Metaverse might be one of the buzzwords everywhere right now. It will, without a doubt, replace the age of the Internet.
As far as architects are concerned, the metaverse will be a sandbox for them. But there’s one slight catch – who we count as architects will probably change over time.
The concept of the metaverse is not something new, but it has recently come to light as a result of Mark Zuckerberg’s new venture. The newly renamed Facebook as a Meta is doing its best to transcend into the metaverse and it has created quite a lot of buzz in the present day. People have dubbed it “internet 2.0.”
The concept of a Metaverse was conceived long ago. Facebook knew it was going to be revolutionary. Over time, we’ll be able to access the ‘metaverse’ constantly, extending our sense of sight, hearing, and touch. We’ll also be able to mix digital objects into the real environment and enter fully immersive 3D environments whenever we want.
Neal Stephenson is credited with creating the idea of the metaverse back in 1992. He published a book named Snow Crash in 1992 that used the term for the first time. Additionally, we come across the concept of cryptocurrency and NFTs. The metaverse will have the same effect as the internet.

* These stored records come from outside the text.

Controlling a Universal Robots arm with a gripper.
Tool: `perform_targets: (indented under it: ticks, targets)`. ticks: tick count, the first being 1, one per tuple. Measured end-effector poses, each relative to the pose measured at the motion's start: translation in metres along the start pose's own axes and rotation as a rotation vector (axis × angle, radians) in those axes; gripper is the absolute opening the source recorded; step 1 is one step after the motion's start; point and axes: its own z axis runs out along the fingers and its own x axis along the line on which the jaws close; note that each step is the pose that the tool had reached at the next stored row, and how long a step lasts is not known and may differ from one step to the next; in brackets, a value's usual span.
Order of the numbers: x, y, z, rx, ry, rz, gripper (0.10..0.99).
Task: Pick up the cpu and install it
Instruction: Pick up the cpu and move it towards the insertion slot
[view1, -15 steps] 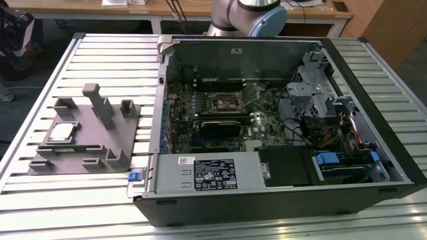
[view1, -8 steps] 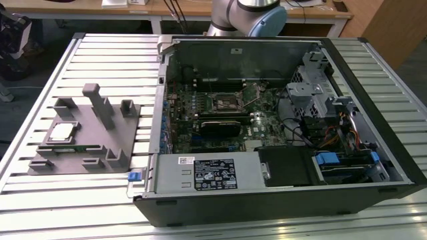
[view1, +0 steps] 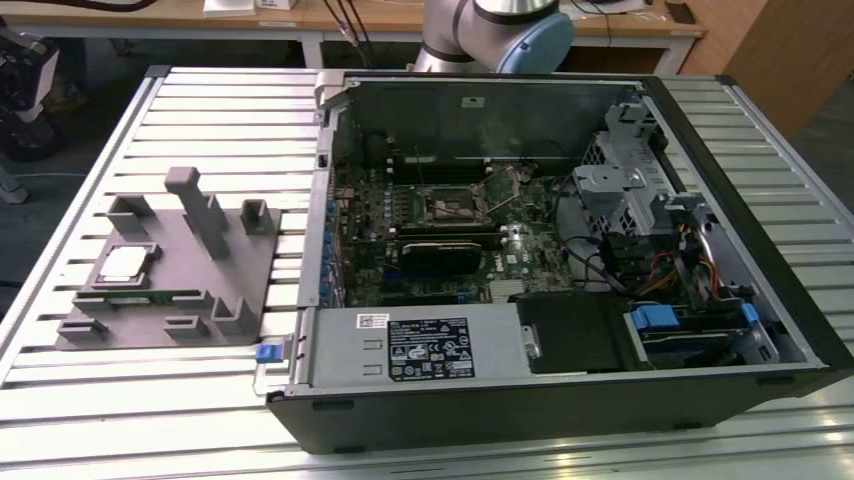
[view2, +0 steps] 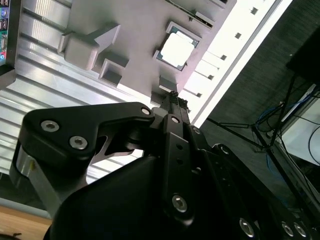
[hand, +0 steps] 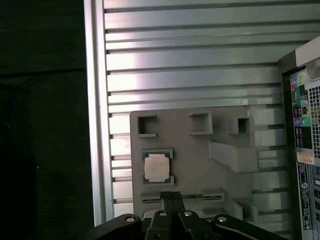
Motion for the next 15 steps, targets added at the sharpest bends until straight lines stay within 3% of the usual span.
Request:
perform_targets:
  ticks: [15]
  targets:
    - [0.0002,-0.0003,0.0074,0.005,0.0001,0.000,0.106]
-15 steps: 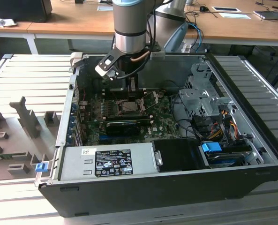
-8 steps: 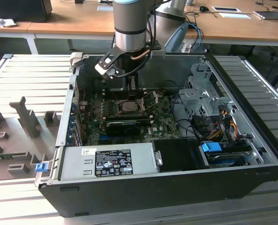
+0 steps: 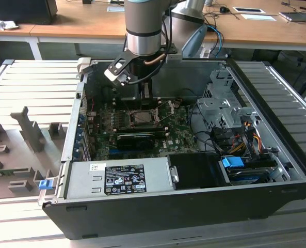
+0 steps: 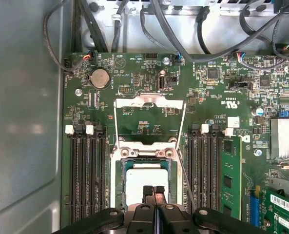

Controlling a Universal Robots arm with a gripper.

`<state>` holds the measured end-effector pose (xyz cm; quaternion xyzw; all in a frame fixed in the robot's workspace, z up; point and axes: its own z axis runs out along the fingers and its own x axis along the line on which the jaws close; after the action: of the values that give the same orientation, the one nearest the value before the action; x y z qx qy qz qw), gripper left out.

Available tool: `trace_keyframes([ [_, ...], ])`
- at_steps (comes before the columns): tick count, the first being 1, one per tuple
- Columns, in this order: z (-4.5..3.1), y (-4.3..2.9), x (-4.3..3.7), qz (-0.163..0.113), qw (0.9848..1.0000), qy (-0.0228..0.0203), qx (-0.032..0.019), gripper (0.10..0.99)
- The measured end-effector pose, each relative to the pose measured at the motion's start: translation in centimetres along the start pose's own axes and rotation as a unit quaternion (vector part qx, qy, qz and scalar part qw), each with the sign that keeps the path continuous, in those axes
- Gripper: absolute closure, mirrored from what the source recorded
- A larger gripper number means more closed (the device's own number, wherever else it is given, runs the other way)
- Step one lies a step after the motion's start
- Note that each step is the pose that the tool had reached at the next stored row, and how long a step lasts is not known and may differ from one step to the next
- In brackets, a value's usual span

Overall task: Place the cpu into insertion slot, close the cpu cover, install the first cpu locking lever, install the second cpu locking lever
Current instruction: 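Close the cpu cover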

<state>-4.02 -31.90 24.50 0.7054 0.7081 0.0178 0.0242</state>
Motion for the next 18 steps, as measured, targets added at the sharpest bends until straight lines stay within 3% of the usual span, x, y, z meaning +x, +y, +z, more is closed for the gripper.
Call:
trace_keyframes([
  [18, -0.80, 0.05, 0.02, 0.000, 1.0000, 0.0000, 0.0000, 0.980],
])
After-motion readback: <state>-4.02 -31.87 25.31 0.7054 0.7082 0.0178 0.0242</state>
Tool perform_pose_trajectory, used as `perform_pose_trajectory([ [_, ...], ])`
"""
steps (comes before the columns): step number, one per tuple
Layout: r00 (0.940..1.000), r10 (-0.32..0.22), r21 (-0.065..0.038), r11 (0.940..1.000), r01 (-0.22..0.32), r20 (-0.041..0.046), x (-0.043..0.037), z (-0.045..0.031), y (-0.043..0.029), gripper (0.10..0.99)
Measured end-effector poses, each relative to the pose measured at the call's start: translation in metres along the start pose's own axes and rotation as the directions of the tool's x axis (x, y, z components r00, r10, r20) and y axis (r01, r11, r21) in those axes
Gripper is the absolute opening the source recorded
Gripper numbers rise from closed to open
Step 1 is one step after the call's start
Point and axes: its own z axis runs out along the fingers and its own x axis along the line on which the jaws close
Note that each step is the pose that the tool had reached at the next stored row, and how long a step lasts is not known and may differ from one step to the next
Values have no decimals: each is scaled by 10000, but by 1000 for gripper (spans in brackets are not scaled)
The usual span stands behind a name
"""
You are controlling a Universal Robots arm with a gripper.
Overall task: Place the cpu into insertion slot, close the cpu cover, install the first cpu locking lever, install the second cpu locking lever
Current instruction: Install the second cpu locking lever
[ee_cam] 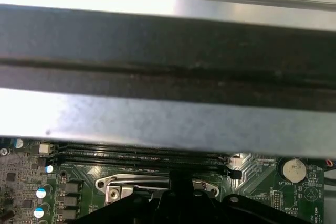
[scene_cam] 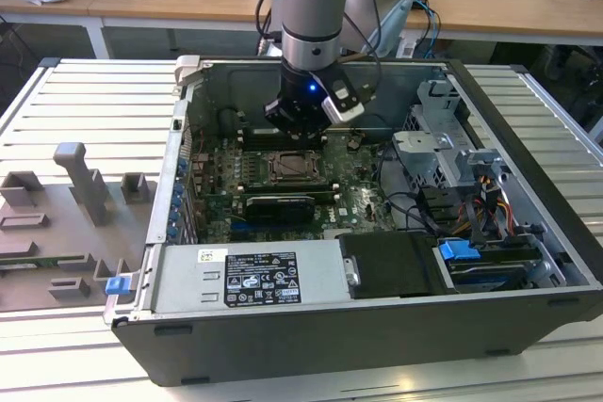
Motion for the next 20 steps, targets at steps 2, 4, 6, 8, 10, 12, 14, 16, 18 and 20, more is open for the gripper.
perform_pose_trajectory([
  [2,10000,-1,0,10000,1,0,0,0,-4,106],
  [4,10000,0,-1,10000,0,1,0,0,-6,106],
  [6,10000,0,0,10000,0,0,1,-1,-10,106],
  [8,10000,0,0,10000,0,1,1,-1,-14,106],
  [10,10000,0,-1,10000,0,1,1,-2,-19,106],
  [12,10000,-1,0,10000,1,0,1,-2,-24,106],
  [14,10000,-1,0,10000,1,0,3,-4,-42,106],
  [16,10000,0,-1,10000,0,1,4,-4,-51,106],
  [18,10000,1,3,10000,-1,-2,4,-12,-51,106],
  [20,10000,0,1,10000,0,0,3,-31,-50,106],
])
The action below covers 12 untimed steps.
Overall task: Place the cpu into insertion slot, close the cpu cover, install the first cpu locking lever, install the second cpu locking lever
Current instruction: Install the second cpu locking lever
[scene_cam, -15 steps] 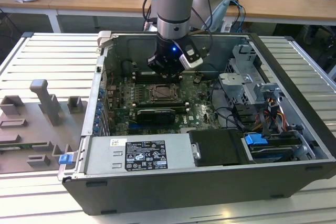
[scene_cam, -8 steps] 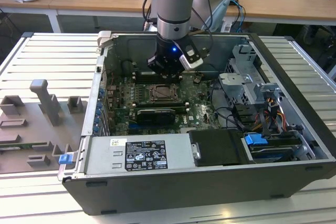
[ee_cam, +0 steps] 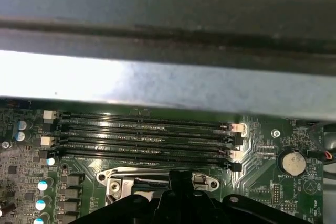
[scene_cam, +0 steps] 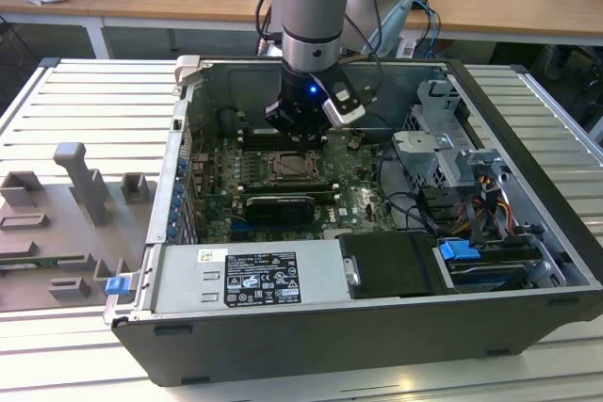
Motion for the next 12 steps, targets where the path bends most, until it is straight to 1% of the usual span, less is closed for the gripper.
perform_pose_trajectory([
  [2,10000,1,-1,10000,-1,0,-1,-26,2,106],
  [7,10000,0,0,10000,0,0,-4,-131,12,106],
  [9,10000,-2,-2,10000,2,1,-4,-139,10,106],
  [12,10000,0,0,10000,0,1,-2,-141,-12,106],
])
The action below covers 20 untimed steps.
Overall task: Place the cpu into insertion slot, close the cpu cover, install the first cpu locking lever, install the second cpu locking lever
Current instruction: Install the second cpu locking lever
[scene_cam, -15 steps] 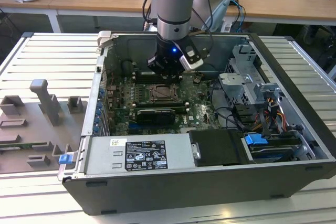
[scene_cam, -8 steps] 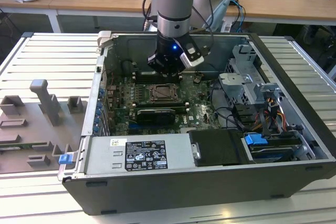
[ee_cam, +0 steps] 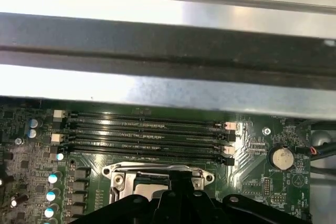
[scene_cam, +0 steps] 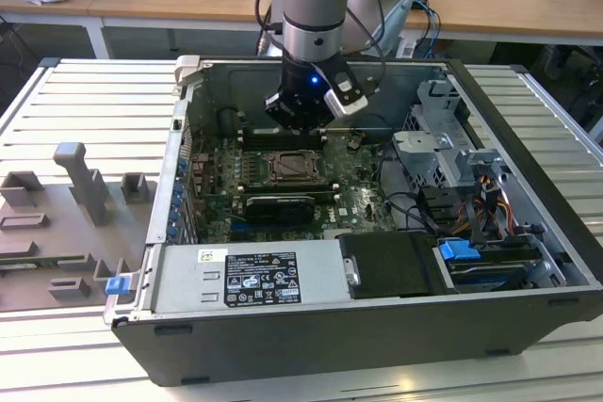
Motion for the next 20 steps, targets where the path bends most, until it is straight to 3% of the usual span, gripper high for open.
perform_pose_trajectory([
  [7,10000,0,0,10000,0,0,9,-11,-127,106],
  [12,10000,1,2,10000,-1,-2,11,-21,-155,106],
  [16,10000,1,0,10000,-1,0,8,-110,-146,106],
  [17,10000,0,1,10000,0,0,6,-171,-141,106],
  [20,10000,-1,0,10000,1,-1,9,-186,-153,106],
])
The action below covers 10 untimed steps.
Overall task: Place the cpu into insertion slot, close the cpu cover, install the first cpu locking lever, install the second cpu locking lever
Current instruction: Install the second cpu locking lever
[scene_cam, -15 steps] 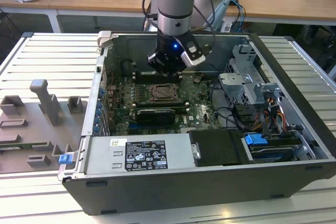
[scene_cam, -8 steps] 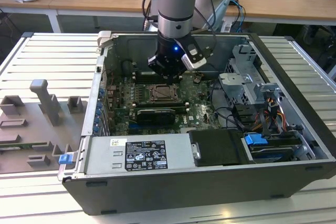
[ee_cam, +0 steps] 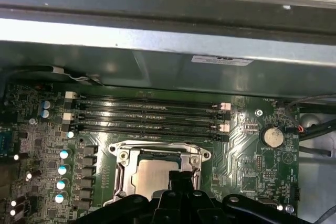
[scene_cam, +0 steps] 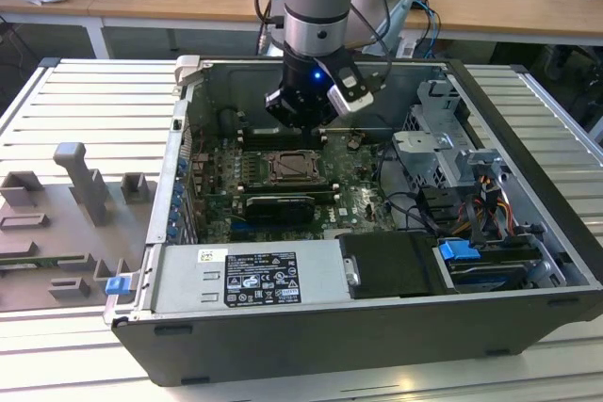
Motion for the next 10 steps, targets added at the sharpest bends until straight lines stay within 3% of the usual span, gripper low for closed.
perform_pose_trajectory([
  [4,10000,1,1,10000,-1,0,14,-1,-74,106],
  [10,10000,2,-1,10000,-2,1,19,-4,-125,106],
])
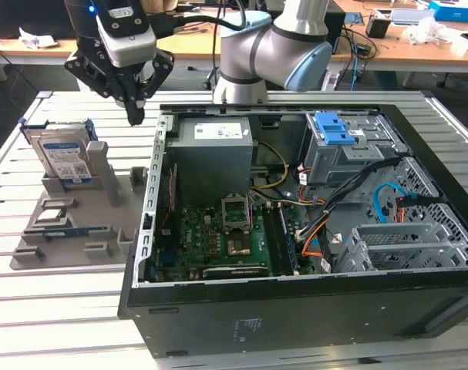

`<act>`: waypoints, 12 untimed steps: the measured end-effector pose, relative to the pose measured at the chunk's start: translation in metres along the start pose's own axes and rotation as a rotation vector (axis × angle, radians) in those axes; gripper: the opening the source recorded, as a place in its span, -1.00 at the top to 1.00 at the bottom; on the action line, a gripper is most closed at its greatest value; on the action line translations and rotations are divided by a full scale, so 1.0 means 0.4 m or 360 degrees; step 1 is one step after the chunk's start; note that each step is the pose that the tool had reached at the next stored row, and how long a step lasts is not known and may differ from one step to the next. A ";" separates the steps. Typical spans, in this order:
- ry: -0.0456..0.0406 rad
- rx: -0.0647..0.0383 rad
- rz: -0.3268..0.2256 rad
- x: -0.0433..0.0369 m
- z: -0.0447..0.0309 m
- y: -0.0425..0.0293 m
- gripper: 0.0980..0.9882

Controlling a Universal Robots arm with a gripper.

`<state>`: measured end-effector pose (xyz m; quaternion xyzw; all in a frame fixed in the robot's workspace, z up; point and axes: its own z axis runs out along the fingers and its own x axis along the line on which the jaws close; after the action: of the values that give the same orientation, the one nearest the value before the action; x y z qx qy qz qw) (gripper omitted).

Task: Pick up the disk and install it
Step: 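Reach for the disk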

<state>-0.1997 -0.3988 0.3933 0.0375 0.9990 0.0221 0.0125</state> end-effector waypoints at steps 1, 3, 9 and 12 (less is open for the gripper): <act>0.0000 0.0000 0.0000 0.006 0.000 0.000 0.98; 0.0000 0.0000 0.0000 0.029 -0.001 -0.002 0.98; 0.0000 0.0000 0.0000 0.103 -0.003 -0.008 0.98; 0.0000 0.0000 0.0000 0.124 -0.003 -0.009 0.98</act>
<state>-0.2495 -0.3989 0.3933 0.0374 0.9990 0.0221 0.0125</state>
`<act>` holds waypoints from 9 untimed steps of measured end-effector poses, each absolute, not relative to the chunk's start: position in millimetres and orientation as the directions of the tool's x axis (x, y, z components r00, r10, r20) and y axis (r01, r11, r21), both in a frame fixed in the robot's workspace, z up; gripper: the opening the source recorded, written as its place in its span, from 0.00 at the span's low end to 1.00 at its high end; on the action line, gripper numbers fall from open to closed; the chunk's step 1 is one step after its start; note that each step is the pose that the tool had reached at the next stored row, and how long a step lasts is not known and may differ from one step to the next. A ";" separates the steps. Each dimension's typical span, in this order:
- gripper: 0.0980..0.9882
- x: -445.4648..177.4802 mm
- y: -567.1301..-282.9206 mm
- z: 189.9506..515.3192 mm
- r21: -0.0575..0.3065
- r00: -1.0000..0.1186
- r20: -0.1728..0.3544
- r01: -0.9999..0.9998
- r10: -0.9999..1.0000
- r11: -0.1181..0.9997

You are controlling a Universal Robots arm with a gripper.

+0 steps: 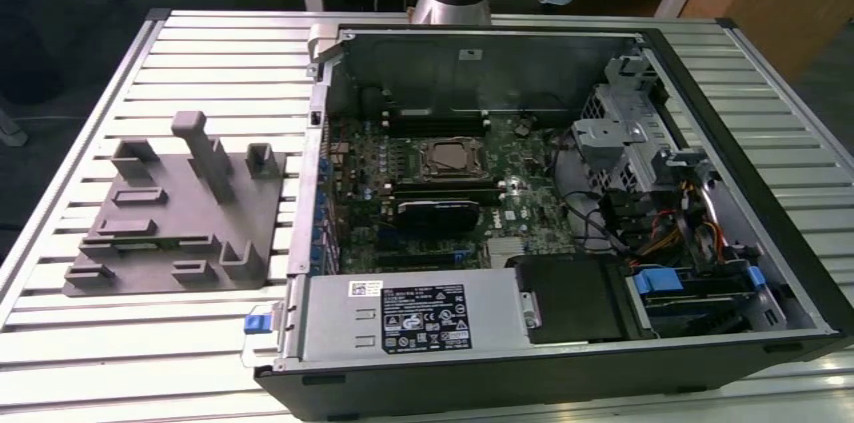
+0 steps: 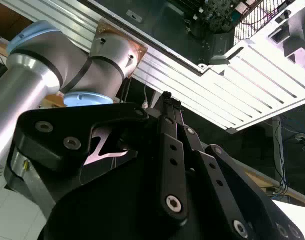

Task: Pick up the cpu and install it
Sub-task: 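Install the second cpu locking lever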

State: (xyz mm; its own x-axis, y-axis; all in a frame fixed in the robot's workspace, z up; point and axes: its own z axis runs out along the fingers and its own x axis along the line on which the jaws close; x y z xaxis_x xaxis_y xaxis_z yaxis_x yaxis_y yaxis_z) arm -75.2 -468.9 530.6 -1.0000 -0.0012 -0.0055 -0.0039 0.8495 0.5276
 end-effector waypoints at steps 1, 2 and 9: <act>0.01 -75.2 -468.8 528.8 0.528 -1.000 -0.005 -0.004 -0.001 0.850; 0.01 -75.2 -468.8 526.8 0.528 -1.000 -0.006 -0.004 -0.001 0.850; 0.01 -75.2 -468.9 515.4 0.527 -1.000 -0.006 -0.004 -0.001 0.850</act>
State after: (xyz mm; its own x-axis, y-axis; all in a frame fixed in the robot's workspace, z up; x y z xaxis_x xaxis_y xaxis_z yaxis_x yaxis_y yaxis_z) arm -75.2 -468.9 515.4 -1.0000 -0.0012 -0.0055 -0.0040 0.8500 0.5268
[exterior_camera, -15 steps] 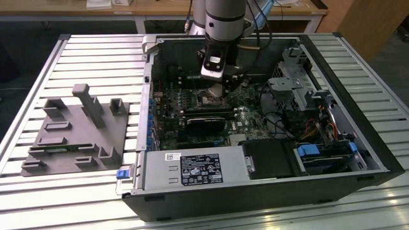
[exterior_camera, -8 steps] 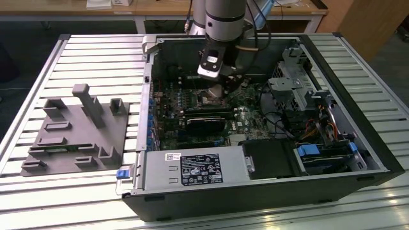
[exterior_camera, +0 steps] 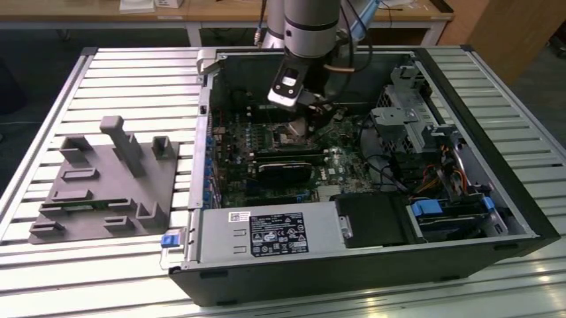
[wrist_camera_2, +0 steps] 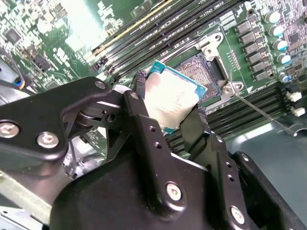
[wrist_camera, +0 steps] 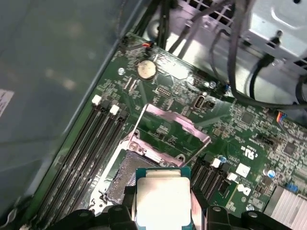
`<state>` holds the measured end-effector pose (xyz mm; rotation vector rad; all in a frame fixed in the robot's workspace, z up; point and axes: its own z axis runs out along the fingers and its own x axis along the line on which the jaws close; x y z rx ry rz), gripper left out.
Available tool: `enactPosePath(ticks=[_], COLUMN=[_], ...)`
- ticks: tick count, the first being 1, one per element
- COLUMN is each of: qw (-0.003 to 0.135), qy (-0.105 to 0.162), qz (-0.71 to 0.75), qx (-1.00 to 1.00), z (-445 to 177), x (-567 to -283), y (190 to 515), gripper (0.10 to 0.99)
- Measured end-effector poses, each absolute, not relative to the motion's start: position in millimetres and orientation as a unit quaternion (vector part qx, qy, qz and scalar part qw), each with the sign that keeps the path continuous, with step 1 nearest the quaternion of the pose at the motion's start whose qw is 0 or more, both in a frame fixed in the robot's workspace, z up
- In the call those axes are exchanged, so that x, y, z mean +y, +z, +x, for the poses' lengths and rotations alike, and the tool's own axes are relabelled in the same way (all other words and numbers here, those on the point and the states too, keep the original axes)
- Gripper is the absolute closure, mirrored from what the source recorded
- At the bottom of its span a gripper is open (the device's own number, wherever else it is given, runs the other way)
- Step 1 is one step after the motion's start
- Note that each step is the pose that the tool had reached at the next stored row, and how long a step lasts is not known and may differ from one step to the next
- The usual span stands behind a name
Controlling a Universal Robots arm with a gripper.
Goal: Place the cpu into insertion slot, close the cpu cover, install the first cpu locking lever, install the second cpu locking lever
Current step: 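Place the cpu into insertion slot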
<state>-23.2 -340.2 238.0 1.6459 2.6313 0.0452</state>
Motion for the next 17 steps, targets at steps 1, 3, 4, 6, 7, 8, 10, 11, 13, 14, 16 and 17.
enactPosePath(ticks=[1,3,4,6,7,8,10,11,13,14,16,17], qw=[0.019,0.019,0.020,0.020,0.020,0.020,0.021,0.021,0.021,0.022,0.022,0.022], qy=[0.014,0.014,0.013,0.013,0.012,0.012,0.012,0.011,0.011,0.010,0.010,0.010], qz=[0.536,0.546,0.552,0.562,0.568,0.574,0.585,0.590,0.601,0.606,0.617,0.623], qx=[0.844,0.837,0.834,0.827,0.822,0.819,0.811,0.807,0.799,0.795,0.787,0.782], z=[-23.2,-23.2,-23.2,-23.2,-23.2,-23.2,-23.2,-23.2,-23.2,-23.2,-23.2,-23.2], x=[-340.1,-340.1,-340.1,-340.2,-340.2,-340.2,-340.2,-340.2,-340.2,-340.2,-340.2,-340.2], y=[237.8,237.5,237.3,236.9,236.7,236.5,236.2,236.0,235.6,235.4,235.0,234.7], gripper=[0.549,0.549,0.549,0.549,0.549,0.549,0.549,0.549,0.549,0.549,0.549,0.549])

Every time films have portrayed a metaverse, whether it is in the Matrix or Ready Player One, we are asking: is it because the real-world people live in is not good enough? Is that why we are ignoring the existing world and constructing an artificial one? We need to evaluate how we create this world and the intentions of the people who are working on it.
Architects in this new world will be different. The laws of reality, including gravity, will not apply, giving rise to new possibilities. Thus, the definition of what constitutes a building will probably change, as well as our sense of who architects are.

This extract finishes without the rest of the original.